Lumping people into generations turns quickly to gross generalization. Boomers, according to stereotype, aged out of free love and utopianism and into giant houses, which they bought with the money they saved from never splurging on avocado. Millennials live in a social media hall of mirrors, texting each other about how we have no health insurance; raising succulents instead of babies because—did we mention?—we have no health insurance. These caricatures are useless in explaining any individual’s passions and priorities. But one fact that illuminates the generational divide on climate is this: If you’re younger than 34, you’ve never experienced a cooler- than-average month on Earth. “I have college applications I’d like to be working on instead of being here, I’m really behind schedule,” young activist Jamie Margolin, a high school senior, said to a joint hearing in the U.S. House.* “But I have to do this work instead, to make sure that there’s a future that’s safe enough for me to study in.”
This difference doesn’t have to translate to generational warfare.
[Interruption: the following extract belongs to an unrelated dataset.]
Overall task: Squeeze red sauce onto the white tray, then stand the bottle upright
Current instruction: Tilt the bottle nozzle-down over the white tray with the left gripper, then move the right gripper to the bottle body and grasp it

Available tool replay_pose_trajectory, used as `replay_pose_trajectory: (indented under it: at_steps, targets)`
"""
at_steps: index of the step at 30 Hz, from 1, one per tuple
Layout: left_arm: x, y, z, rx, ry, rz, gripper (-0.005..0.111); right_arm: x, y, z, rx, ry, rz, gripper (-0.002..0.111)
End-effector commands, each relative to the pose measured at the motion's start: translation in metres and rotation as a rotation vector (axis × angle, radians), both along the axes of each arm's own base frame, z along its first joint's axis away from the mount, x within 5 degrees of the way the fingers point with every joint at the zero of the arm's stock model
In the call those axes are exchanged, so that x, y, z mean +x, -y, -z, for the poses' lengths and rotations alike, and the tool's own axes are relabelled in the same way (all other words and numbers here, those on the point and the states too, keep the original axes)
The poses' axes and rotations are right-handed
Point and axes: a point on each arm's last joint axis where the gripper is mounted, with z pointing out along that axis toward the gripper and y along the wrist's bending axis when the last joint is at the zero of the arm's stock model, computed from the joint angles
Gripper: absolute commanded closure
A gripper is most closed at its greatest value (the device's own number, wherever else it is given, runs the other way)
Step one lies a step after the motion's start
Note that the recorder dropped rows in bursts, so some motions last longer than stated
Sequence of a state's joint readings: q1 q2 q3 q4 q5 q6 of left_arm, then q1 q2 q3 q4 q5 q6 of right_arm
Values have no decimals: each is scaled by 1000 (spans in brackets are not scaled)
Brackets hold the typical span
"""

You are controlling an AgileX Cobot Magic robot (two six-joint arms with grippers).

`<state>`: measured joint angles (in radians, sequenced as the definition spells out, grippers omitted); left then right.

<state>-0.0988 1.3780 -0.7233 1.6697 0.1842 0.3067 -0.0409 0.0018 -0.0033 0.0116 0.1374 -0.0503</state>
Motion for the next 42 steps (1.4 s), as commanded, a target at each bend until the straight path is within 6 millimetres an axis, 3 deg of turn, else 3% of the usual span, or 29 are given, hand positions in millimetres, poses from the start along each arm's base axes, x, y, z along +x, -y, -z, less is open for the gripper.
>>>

Matthew Miles Goodrich, an organizer with the youth-led climate group Sunrise, told me he has nothing against older generations—“My mom and dad are Boomers!”—and that Sunrise welcomes older people in its Young at Heart caucus. What’s frustrating, he says, is when leaders meet young people’s concerns with arrogance.
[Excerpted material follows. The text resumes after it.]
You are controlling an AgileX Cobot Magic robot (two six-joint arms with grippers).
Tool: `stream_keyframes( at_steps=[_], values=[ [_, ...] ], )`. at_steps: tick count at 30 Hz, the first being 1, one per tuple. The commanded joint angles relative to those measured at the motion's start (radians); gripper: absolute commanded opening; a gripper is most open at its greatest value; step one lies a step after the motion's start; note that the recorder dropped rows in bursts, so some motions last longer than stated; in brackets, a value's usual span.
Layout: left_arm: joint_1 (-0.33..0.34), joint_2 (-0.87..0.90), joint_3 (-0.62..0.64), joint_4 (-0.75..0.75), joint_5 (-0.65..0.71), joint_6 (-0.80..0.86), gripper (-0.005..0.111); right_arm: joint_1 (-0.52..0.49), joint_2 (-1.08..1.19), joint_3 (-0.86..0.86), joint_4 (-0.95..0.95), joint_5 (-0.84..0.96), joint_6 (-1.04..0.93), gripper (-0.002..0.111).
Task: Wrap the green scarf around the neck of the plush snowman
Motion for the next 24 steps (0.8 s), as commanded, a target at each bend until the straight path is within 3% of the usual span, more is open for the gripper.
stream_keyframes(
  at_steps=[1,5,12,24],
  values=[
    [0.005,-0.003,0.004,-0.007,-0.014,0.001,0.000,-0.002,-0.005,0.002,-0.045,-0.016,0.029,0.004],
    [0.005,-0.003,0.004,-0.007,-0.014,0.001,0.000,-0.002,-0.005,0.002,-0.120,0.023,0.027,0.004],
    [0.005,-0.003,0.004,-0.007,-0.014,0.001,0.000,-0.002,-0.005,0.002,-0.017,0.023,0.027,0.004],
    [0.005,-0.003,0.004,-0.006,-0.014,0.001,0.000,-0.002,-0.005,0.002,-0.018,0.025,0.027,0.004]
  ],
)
That moment in Senator Feinstein’s office stands out to him, he told me via email:
Dianne Feinstein said it best: “I know what I’m doing.” That interaction, in which schoolchildren who will live to witness a world of stupefying horror asked for the bare minimum from the oldest member of Congress, resonated with so many people because it laid bare the game. The political establishment, proven wrong time and time again, think they know what they’re doing.
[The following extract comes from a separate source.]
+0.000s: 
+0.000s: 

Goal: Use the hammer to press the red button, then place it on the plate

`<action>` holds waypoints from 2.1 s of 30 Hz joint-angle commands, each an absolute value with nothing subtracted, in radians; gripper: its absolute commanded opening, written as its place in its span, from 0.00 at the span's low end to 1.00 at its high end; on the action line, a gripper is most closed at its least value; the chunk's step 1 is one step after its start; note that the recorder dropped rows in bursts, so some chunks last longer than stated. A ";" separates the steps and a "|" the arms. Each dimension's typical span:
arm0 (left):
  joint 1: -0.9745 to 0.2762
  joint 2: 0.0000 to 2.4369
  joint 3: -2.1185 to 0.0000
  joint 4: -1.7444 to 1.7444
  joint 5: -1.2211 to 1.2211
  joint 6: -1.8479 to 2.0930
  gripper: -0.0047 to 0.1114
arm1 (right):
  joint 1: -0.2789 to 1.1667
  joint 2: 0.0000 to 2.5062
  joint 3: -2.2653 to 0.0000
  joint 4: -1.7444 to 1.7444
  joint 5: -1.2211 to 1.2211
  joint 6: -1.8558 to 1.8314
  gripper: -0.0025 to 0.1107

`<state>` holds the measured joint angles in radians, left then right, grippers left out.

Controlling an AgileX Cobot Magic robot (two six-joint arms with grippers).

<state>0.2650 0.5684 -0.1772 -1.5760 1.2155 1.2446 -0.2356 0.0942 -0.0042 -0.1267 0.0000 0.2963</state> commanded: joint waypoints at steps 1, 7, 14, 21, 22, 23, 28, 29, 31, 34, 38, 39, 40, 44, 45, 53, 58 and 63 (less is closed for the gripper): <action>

The response to the climate crisis can’t come from that position, wrote Goodrich, who likens the posture to the “This is fine” meme, in which a cartoon dog in a jaunty hat sits calmly at a table, drinking coffee with wide eyes staring straight ahead, surrounded by flames.
Meditation teachers often urge their students to cultivate a state of openness and eagerness called “beginner’s mind.” The Zen teacher Shunryu Suzuki described the value of this mind-set by saying that “in the beginner’s mind there are many possibilities, in the expert’s mind there are few.” The lack of expertise that Feinstein latched onto in her young critics may not be a weakness but instead the very thing that makes their ideas so powerful. The ideas that solve the climate crisis will have to be new ones—the things we already know got us to where we are.
* A previous version of this article misstated Jamie Margolin’s schooling level.